Inslee’s posture has drawn sharp criticism from progressive activists.

Act Now on Climate “doesn’t exist to fight climate change,” said Patrick Burgwinkle, a spokesman for End Citizens United, a political action committee dedicated to reversing the 2010 ruling. “It exists to give wealthy donors a way to contribute unlimited amounts of money to help Governor Inslee win.”

Democratic voters, he said, “want candidates to show leadership on getting big money out of their campaigns.”

On Friday, End Citizens United joined six other liberal groups in sending an open letter to the 2020 field, demanding that each candidate not only disavow single-candidate super PACs, but demand that their allies shut down such groups.

At least one other candidate-specific super PAC has plans to participate in the 2020 primary.

Steve Phillips, a prominent Democratic donor in San Francisco, launched Dream United, a super PAC to back Booker’s bid for the Democratic nomination.

Booker and his campaign aides have maintained he opposes any super PAC involvement in the presidential race.
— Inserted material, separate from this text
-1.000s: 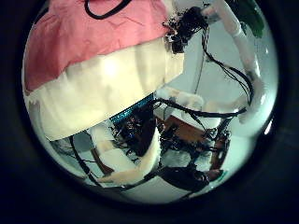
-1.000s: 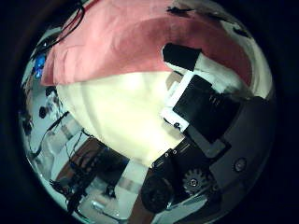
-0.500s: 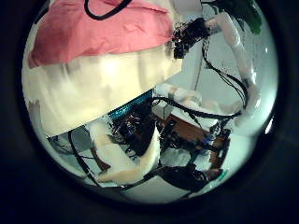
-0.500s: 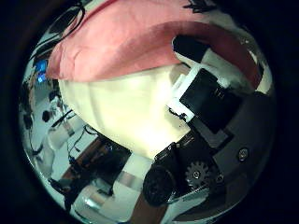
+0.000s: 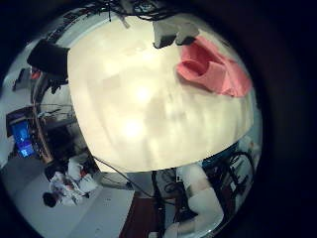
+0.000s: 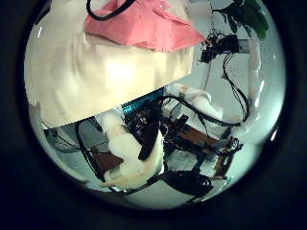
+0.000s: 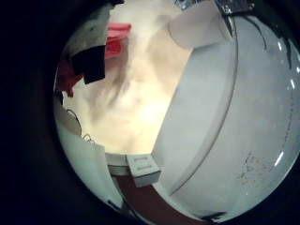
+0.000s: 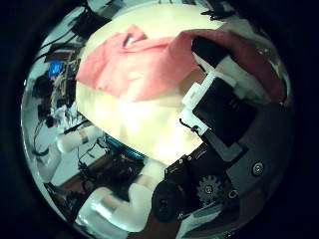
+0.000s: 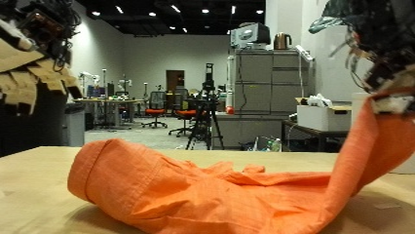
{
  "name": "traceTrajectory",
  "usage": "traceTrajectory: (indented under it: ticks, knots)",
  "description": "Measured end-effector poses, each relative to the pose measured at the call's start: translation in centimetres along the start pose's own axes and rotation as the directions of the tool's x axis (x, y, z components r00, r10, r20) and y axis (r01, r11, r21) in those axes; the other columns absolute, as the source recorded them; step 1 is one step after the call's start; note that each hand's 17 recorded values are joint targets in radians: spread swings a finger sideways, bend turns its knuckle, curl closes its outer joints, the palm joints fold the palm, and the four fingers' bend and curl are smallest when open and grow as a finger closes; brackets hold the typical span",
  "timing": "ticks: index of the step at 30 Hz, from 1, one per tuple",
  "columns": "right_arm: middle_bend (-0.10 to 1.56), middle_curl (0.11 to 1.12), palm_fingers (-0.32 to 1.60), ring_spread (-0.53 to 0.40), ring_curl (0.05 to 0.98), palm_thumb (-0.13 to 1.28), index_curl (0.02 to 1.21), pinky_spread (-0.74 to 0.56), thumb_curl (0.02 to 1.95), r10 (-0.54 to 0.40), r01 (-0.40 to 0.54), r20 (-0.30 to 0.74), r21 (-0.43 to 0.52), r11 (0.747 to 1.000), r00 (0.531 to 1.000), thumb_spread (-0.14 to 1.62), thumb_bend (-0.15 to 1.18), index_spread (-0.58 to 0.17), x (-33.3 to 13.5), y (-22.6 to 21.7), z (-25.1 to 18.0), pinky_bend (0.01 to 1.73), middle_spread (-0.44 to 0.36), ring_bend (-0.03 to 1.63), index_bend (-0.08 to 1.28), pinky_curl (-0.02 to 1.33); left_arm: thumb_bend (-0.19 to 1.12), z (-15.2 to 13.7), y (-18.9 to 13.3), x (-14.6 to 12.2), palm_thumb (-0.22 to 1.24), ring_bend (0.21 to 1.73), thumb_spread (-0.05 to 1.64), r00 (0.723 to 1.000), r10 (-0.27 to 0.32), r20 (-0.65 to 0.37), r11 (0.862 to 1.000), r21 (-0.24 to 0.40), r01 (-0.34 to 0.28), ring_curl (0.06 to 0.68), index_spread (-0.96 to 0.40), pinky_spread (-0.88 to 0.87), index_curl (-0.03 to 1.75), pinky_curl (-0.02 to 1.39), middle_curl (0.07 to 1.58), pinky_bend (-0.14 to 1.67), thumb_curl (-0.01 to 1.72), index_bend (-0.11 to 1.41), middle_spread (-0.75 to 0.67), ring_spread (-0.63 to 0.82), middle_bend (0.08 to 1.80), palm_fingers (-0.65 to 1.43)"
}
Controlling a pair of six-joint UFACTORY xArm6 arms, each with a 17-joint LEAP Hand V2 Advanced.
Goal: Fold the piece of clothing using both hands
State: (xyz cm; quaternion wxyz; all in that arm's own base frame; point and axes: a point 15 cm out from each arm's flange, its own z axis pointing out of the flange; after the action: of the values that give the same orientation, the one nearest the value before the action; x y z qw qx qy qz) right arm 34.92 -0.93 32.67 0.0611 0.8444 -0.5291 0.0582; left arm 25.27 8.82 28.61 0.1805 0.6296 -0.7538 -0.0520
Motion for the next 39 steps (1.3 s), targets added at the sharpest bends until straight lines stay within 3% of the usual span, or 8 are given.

Jeff Giertz, Booker’s campaign spokesperson, underscored this when he said the senator was against super PACs aimed at supporting “his or anyone’s candidacy for president.”

But Phillips has vowed to continue.

“Cory Booker’s candidacy is the best vehicle for inspiring the kinds of large voter turnout in communities of color that will be necessary for progressives to win up and down the ticket in 2020,” Phillips said in a recent statement to CNN. “What we are doing goes beyond Booker. We are doing this for our country.”